New Years Resolution 2015
I think my last real post here was in 2013. Firstly, I would like to change that.
I suppose I stopped writing here in fear of judgment. I work in perhaps the most hyper-critical and vain industry on the planet…. And I didn’t want to reveal my soft lower belly: love of poetry, love of spirituality, love of personal development, love of people.
I’m over that delusion.
I think my cognitive dissonance between identifying myself as a “spiritual” man and a “business” man also stopped me. Sometimes I tell myself that to step my foot in one world means I must remain in the closet of the other world.
But this is untrue. It is fear and insecurity that comes with the “will to appear” a certain way to others. Ultimately, my choice to keep a beard makes this task impossible, so I figure my choice to conceal my passions is irrelevant.

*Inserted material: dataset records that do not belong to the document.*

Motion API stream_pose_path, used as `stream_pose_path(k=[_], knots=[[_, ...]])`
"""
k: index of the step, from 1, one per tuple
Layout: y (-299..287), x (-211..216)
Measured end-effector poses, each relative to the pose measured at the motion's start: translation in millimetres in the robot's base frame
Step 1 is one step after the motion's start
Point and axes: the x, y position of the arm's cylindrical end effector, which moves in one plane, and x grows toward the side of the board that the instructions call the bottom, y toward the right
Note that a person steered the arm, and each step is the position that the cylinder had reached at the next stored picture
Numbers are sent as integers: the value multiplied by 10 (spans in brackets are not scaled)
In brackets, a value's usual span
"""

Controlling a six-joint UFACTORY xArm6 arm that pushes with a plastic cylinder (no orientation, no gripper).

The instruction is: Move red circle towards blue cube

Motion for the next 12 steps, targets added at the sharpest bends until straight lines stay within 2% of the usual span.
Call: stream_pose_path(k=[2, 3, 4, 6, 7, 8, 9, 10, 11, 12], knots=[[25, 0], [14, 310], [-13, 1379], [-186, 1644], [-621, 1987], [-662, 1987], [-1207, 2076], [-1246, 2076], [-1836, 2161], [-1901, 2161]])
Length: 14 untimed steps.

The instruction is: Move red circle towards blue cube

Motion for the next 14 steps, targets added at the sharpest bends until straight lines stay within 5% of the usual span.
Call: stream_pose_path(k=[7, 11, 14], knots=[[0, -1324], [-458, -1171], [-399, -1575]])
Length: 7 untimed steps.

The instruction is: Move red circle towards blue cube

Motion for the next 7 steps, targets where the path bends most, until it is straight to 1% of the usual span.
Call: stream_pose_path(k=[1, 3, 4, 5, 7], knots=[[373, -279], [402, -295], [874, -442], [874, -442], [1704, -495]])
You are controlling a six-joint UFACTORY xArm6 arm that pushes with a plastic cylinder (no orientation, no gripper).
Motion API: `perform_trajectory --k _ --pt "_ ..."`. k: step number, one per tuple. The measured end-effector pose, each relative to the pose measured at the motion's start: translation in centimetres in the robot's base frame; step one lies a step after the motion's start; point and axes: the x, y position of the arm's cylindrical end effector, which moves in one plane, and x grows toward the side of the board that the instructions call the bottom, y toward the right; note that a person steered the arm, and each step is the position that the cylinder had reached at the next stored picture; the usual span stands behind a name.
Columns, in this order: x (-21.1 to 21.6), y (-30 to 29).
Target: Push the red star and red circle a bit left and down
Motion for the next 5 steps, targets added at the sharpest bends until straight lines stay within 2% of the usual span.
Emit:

You look at me and know: I’m a spiritual man. I care about love and God (or at least the discovery of what that means) and the well being of humanity. Since I choose not to hide that (not even to myself when I look in the mirror) I suppose it only makes sense that I shouldn’t be ashamed of it either!
Furthermore, I think shame (or embarrassment) is a pointless emotion. I have always said, our secrets are our weakness, so I have tried not to have any.
In our minds we imagine our nakedness to be like a portal into anguish. It isn’t though.
By sharing the things we are most embarrassed by we realize fast how little anyone really cares. “Most people spend too much time worrying about what others think about them until they realize they don’t”.
Confronting fear is the fast lane to self-liberation. Shame is just the fear that “if they know, they will hurt me”. This can be true… But then we pay the price of hardening our hearts instead. Personally, I think that hurts more.
I’m excited to begin expressing myself again on this blog in honor of the new year. You probably won’t find anything personal about my business or my clients, however I will be honestly sharing my musings, my thoughts, and my revelations…. “aut delectare aut prodesse est” (either to pleasure or to educate”)
Ps since the title of this was New Years resolutions I should say my resolution this year is to balance my life out. As an enthusiast, I quickly stretch to extremes. This leaves me burnt out and exhausted…. And I don’t want to be the empty husk of a body that I witness so many high level entrepreneurs become. So, this year I’m going to strive for balance.